Затем он вновь запечатал этот очаровательный ротик поцелуем, и дама, царившая в сердце Филиппа, никогда больше не пыталась воцариться еще и во Франции. Графиня, когда я говорю, что в господине регенте было что-то доброе, я отношу это и к госпоже де Парабер.
— Однако, — заметила графиня, — не вижу, какое отношение эта история или ее мораль может иметь к госпоже де Майи: я не из тех женщин, что занимаются политикой.
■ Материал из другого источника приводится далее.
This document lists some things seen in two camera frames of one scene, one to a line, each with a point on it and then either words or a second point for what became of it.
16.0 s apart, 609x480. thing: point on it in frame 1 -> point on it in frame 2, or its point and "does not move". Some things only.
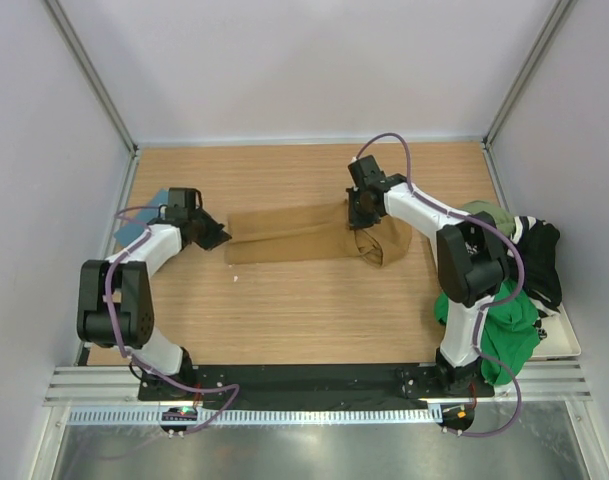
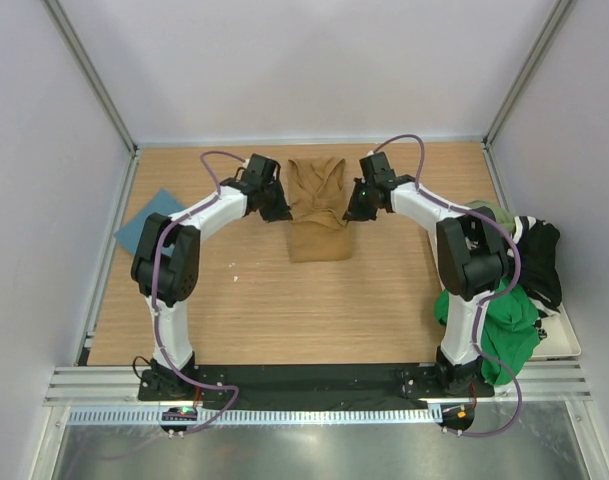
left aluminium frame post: [91, 72] does not move
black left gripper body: [208, 233] -> [274, 206]
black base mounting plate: [313, 384] does not move
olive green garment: [504, 222] does not move
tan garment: [312, 233] -> [319, 230]
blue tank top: [127, 233] does not move
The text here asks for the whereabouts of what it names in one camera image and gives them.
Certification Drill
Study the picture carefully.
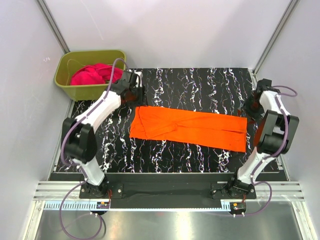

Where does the olive green plastic bin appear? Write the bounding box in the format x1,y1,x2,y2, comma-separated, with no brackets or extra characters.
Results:
54,50,126,102

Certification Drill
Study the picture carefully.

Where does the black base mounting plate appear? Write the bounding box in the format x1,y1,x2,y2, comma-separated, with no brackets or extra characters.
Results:
48,171,288,210

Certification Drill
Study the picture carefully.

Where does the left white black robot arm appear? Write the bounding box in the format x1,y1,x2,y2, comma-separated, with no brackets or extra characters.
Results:
60,70,146,198

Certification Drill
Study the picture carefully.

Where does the orange connector box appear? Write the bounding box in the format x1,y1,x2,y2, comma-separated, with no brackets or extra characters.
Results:
96,201,110,209
232,202,247,211

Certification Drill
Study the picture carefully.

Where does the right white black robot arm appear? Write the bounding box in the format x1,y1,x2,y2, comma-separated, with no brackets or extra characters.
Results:
223,78,300,199

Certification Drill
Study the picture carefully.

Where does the right orange connector box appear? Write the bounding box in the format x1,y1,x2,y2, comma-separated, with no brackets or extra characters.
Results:
232,202,247,211

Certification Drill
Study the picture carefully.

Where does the left orange connector box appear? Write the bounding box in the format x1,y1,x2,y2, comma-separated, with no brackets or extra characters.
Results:
96,201,110,209

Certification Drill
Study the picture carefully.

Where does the aluminium frame rail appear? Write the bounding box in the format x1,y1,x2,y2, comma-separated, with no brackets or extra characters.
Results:
33,181,305,212

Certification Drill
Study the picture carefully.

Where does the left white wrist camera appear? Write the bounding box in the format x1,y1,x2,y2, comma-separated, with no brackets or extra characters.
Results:
134,71,143,85

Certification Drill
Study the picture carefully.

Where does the magenta pink t shirt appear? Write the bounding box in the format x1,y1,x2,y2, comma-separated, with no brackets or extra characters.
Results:
70,63,112,86

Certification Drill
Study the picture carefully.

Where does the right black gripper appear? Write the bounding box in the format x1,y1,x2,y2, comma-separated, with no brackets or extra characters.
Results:
236,95,264,125

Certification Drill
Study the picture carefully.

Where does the orange t shirt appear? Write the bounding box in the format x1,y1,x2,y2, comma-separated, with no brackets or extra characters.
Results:
129,106,247,153
— Как? — вскричал герцог. — Вы удовлетворитесь таким занятием, как любовь?
— Несомненно.
— И не станете ближайшей советницей государя?
— Нет.
— И военные смотры, как госпожа де Ментенон, проводить не будете?
— Они нагнали бы на меня смертельную скуку.
— И не приметесь назначать министров?
— Никогда, за одним лишь исключением, герцог.
И она с чарующей улыбкой протянула Ришелье свою руку.
— Графиня, — спросил он, — вы говорите серьезно?
— А вы сомневаетесь?
— Нет, но все же…
— Что?
— Дайте мне честное слово благородной женщины.